/aerospike-lua-aggregations

A lua library for performing most standard aggregations in UDFs in the Aerospike Database

Primary LanguageGo

AggAPI.lua

This UDF will help you with arbitrary aggregations on the Aerospike database. You need to register this lua UDF on the server using your client's API, and then use aggregation API on your chosen Aerospike Client to call it with required parameters.

Limitations

Aerospike Server supports Lua 5.1, in which all numbers are floats with 51 bits significands (52 with sign bit). This means integers bigger than 2^51 will return invalid values.

How to setup?

You need to register the provided aggAPI.lua file as a UDF in your database.

Using Go to register the module:

Here an example in Go (note that for the sake of conciseness, the errors are not checked in this example):

luaFile, _ := ioutil.ReadFile("aggAPI.lua")
regTask, _ := client.RegisterUDF(nil, luaFile, "aggAPI.lua", aero.LUA)
// wait until UDF is created on the server.
_ <-regTask.OnComplete()

For more information: Go Client register UDF.

Using Java to register the module:

RegisterTask task = client.register(params.policy, "udf/aggAPI.lua", "aggAPI.lua", Language.LUA);
// Alternately register from resource.
task.waitTillComplete();

For more information: Java Client register UDF.

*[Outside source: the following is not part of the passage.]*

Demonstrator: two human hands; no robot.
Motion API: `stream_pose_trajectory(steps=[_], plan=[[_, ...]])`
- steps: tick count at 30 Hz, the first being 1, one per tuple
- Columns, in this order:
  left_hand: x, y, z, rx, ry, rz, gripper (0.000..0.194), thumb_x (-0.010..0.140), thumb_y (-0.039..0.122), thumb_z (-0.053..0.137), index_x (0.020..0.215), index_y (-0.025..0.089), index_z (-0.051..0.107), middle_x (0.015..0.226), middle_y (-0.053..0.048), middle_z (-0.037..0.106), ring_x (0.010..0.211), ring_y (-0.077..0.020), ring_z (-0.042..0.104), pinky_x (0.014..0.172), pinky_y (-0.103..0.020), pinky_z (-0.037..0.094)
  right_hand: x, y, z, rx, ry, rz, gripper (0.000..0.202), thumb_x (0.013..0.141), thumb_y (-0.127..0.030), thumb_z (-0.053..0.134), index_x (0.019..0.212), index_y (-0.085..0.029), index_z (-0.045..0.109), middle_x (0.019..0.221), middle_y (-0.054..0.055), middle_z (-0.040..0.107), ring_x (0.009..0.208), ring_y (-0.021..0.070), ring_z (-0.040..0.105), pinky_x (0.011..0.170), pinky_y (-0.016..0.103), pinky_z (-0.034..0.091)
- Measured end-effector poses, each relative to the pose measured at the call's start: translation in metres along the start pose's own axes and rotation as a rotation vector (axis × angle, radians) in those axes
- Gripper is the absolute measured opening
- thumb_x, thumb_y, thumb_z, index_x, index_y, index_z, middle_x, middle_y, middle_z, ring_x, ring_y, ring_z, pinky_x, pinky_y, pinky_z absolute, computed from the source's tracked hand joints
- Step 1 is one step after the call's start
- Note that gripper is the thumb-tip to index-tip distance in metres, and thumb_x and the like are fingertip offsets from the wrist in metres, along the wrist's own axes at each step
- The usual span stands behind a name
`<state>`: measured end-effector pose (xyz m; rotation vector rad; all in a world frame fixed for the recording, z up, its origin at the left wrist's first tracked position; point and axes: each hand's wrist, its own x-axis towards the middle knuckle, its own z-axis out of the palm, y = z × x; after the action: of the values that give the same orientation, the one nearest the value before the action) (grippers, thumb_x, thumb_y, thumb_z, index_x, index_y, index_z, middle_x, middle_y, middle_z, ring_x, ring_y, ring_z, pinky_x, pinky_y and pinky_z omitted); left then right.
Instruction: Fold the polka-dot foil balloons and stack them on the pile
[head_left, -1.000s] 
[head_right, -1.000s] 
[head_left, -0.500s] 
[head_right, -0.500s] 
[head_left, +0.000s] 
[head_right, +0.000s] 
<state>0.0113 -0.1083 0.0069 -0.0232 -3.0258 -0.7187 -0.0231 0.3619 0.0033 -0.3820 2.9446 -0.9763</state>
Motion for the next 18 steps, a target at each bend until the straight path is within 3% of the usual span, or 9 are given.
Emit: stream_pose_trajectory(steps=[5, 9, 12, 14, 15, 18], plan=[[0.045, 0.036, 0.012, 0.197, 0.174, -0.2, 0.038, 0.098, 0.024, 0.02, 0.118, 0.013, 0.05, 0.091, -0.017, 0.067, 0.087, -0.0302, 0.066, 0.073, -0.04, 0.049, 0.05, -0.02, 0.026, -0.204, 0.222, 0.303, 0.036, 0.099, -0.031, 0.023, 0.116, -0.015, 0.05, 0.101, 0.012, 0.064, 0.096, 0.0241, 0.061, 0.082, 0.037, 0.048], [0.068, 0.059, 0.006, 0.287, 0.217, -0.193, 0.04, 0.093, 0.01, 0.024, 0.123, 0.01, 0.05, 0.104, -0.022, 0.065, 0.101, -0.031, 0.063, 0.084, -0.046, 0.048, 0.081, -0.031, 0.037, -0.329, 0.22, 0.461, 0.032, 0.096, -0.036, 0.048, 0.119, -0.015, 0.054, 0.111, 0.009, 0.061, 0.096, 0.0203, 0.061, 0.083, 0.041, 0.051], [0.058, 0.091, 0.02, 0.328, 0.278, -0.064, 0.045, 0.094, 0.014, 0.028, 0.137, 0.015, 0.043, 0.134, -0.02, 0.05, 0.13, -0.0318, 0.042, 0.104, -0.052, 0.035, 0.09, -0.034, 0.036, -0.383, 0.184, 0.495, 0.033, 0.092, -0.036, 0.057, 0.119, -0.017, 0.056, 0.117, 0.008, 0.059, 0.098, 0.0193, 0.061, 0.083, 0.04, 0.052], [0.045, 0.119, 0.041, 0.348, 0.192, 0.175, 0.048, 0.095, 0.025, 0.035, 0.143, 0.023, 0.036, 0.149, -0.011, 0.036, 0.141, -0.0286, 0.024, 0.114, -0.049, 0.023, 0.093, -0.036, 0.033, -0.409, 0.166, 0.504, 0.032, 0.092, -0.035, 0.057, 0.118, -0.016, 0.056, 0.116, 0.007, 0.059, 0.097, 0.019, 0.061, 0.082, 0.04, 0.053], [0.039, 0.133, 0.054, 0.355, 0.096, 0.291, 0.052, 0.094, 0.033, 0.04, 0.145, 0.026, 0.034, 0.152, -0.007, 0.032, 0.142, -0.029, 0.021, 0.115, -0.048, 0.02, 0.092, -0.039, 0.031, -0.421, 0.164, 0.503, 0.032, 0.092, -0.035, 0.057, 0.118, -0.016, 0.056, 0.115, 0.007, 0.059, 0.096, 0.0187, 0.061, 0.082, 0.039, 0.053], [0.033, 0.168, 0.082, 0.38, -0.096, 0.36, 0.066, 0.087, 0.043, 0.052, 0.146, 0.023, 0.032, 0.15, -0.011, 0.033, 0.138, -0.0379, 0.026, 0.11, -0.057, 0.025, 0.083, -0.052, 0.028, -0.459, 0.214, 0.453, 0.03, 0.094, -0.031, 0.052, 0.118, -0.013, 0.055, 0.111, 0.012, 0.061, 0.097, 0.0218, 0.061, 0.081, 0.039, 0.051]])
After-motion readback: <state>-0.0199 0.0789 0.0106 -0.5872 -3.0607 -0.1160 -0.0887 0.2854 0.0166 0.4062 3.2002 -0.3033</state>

Using AQL to register the module:

aql> register module 'aggAPI.lua'

For more information: manging UDF using AQL.

How does it work?

The Lua streaming UDF will use the argument you pass to it in its calculations by evaling the arguments, and then using them in its logic to calculate and filter the records mostly on the server-side.

    "fields": {
        "name":            "name",
        "max(age)":        {"func": "max", "expr": "rec['age'] ~= nil and rec['age']"},
        "count(age)":      {"func": "count", "expr": "( rec['age'] ) ~= nil and 1"},
        "min(age)":        {"func": "min", "expr": "rec['age'] ~= nil and rec['age']"},
        "sum(age*salary)": {"func": "sum", "expr": " (rec['age']  or 0) * (rec['salary'] or 0)"},
    },
    "filter": "rec['age'] ~= nil and rec['age'] >5 ",
    "group_by_fields": {
      "name"
    }

A last pass will occur on client-side and the results will return in the following format:

{
  "8de6a795aaf29f2a7dad71c6631a1efc": {
    "count(age)":      3.000000,
    "max(age)":        45.000000,
    "count":           3.000000,
    "sum(age*salary)": 101400,
    "min(age)":        25.000000,
    "name":            "Eva",
  },
  "ed57af7ff6ed54ec8b6b5eec3e2b649a": {
    "count(age)":      1.000000,
    "max(age)":        26.000000,
    "count":           1.000000,
    "sum(age*salary)": 83200,
    "min(age)":        26.000000,
    "name":            "Riley",
  },
}

The key is a hash used to group the results for reduction. The value is a map of the returned fields. In the map, the key is the alias of the field.

Keep in mind that the values are limited to the size of Lua's value size, which is 51 bits of significant integer values.

What is the meaning of the values sent to the UDF?

There are 3 different input that need to be sent to the Lua UDF. Not all are required for every command. These values are:

  • "fields": Choosing the fields to return - this is the equivalent of the select part of the query.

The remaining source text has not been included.